Nikiforuk nails it when he points out that Tories find divinity in fossil fuels, their god's blessing, while Liberals fall back on dishonesty instead.
Justin will stand there and lie straight into our faces about this. He'll tell us his government "has done the science" when the Royal Society, prominent academics and even Environment Canada put the lie to his claim.
The whole TMX rests on a thick bed of constant lies. Apparently being rude enough to point that out brands one a Trudeau 'hater.'
I walked around downtown Vancouver yesterday. Very pleasant, though the wind was a tad cool in spots for the older folks like me. I often walk around Vancouver, lucky me.

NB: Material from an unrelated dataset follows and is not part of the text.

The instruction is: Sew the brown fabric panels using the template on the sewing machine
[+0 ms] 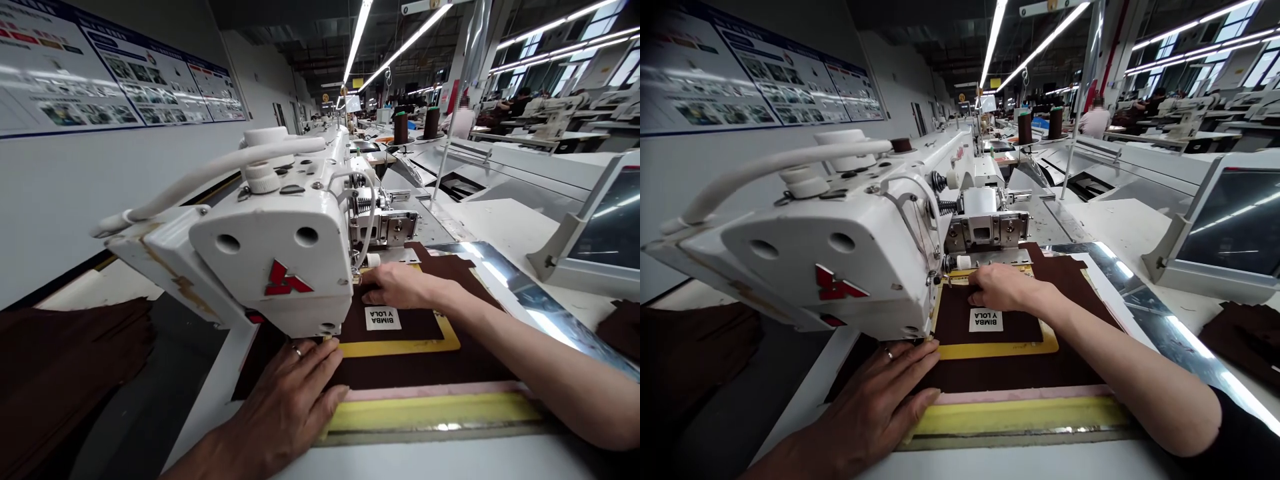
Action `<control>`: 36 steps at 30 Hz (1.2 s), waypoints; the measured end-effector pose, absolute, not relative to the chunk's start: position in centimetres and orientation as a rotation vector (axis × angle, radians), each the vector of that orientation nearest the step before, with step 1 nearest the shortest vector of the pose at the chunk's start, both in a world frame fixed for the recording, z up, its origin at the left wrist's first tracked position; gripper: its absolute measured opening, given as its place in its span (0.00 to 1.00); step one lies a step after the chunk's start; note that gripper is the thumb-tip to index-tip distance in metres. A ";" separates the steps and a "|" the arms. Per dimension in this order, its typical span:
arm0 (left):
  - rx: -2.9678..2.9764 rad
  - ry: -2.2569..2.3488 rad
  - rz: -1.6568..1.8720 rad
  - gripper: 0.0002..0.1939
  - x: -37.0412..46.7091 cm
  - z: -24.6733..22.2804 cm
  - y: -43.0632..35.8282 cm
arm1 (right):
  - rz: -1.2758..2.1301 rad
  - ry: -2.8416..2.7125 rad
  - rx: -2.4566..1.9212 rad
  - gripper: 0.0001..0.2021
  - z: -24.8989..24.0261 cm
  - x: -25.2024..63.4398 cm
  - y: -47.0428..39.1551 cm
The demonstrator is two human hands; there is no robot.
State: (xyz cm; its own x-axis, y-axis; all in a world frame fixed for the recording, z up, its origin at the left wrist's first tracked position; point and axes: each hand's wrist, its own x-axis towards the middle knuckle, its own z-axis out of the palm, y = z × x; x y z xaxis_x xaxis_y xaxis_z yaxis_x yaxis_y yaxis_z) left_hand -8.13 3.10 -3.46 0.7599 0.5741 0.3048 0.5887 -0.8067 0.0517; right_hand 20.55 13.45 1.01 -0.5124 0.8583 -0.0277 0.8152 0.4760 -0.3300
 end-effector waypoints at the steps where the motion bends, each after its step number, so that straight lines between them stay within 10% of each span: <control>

And yesterday I had lots of company, lots of kids!
ReplyDeleteI greatly admire the brave souls who walked in Edmonton last week. It ain't easy to be green in Kenney's dungeon of a province.
"Our pathetic politics reflects the inertia in the fossil fuel system, the moral poverty of the status quo and a popular denial about the scale of change required to prevent an unending emergency."
When the unending emergency becomes the new normal and the walkers and bloggers of today are finally joined by the masses... will it be too late?
Storm... Whirlwind!
NPoV, it may already be "too late." That thought is ever present. It's inevitable when the powers that be approach it as a political question, not a scientific challenge. For, while the climate crisis constitutes an existential threat, it never rises to the urgency of growing the economy. We tailor our responses to safeguard other priorities and that raises the prospects that we'll succeed at none.